[Opening Given information section]
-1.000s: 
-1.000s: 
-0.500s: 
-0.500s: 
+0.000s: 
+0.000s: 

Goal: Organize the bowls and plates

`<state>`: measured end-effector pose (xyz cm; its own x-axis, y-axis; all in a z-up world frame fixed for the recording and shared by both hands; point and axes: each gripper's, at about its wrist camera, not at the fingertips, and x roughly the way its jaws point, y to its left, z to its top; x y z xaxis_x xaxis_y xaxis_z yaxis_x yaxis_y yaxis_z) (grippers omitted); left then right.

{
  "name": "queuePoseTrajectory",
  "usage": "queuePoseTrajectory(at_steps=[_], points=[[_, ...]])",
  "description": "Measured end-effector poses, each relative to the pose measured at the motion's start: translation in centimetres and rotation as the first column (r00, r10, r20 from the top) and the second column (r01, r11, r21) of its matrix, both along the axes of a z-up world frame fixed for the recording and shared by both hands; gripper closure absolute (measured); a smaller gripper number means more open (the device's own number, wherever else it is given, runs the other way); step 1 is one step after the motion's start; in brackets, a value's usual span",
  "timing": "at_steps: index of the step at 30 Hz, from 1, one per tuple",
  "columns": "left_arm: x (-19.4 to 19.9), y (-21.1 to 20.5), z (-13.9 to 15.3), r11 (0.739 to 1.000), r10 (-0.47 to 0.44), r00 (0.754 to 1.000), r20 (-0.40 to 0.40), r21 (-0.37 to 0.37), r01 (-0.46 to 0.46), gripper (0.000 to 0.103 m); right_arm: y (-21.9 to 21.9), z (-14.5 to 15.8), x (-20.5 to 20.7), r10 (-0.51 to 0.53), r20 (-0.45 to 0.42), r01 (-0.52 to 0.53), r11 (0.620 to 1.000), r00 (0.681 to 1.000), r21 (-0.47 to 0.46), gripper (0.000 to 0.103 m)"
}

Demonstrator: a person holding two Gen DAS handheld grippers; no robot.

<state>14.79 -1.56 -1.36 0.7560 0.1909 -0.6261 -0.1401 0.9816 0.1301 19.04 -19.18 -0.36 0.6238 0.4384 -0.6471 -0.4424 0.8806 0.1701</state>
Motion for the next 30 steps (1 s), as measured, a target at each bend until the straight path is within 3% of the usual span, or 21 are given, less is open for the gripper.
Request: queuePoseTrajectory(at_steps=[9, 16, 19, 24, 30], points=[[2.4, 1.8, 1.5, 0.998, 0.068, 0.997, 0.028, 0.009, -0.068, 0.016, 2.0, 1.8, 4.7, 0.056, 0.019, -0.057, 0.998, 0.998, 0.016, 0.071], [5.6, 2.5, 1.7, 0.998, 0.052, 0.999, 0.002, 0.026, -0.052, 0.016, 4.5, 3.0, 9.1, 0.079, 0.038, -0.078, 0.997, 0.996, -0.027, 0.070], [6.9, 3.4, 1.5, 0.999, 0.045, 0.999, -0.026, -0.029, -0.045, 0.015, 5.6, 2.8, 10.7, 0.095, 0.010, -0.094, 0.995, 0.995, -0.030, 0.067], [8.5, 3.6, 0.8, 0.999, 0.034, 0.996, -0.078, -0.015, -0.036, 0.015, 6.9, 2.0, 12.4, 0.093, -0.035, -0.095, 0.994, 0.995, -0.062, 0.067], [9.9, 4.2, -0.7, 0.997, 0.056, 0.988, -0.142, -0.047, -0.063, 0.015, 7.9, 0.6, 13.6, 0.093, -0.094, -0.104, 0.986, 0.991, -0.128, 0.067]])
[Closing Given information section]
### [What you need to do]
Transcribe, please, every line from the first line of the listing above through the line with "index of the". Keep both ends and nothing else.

### [Task solution]
-1.000s: 
-1.000s: 
-0.500s: 
-0.500s: 
+0.000s: 
+0.000s: 

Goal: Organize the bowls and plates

`<state>`: measured end-effector pose (xyz cm; its own x-axis, y-axis; all in a z-up world frame fixed for the recording and shared by both hands; point and axes: each gripper's, at about its wrist camera, not at the fingertips, and x roughly the way its jaws point, y to its left, z to its top; x y z xaxis_x xaxis_y xaxis_z yaxis_x yaxis_y yaxis_z) (grippers omitted); left then right.

{
  "name": "queuePoseTrajectory",
  "usage": "queuePoseTrajectory(at_steps=[_], points=[[_, ...]])",
  "description": "Measured end-effector poses, each relative to the pose measured at the motion's start: translation in centimetres and rotation as the first column (r00, r10, r20 from the top) and the second column (r01, r11, r21) of its matrix, both along the axes of a z-up world frame fixed for the recording and shared by both hands; gripper closure absolute (measured); a smaller gripper number means more open (the device's own number, wherever else it is given, runs the other way); step 1 is one step after the motion's start; in brackets, a value's usual span",
  "timing": "at_steps: index of the step at 30 Hz, from 1, one per tuple",

The answer given is complete.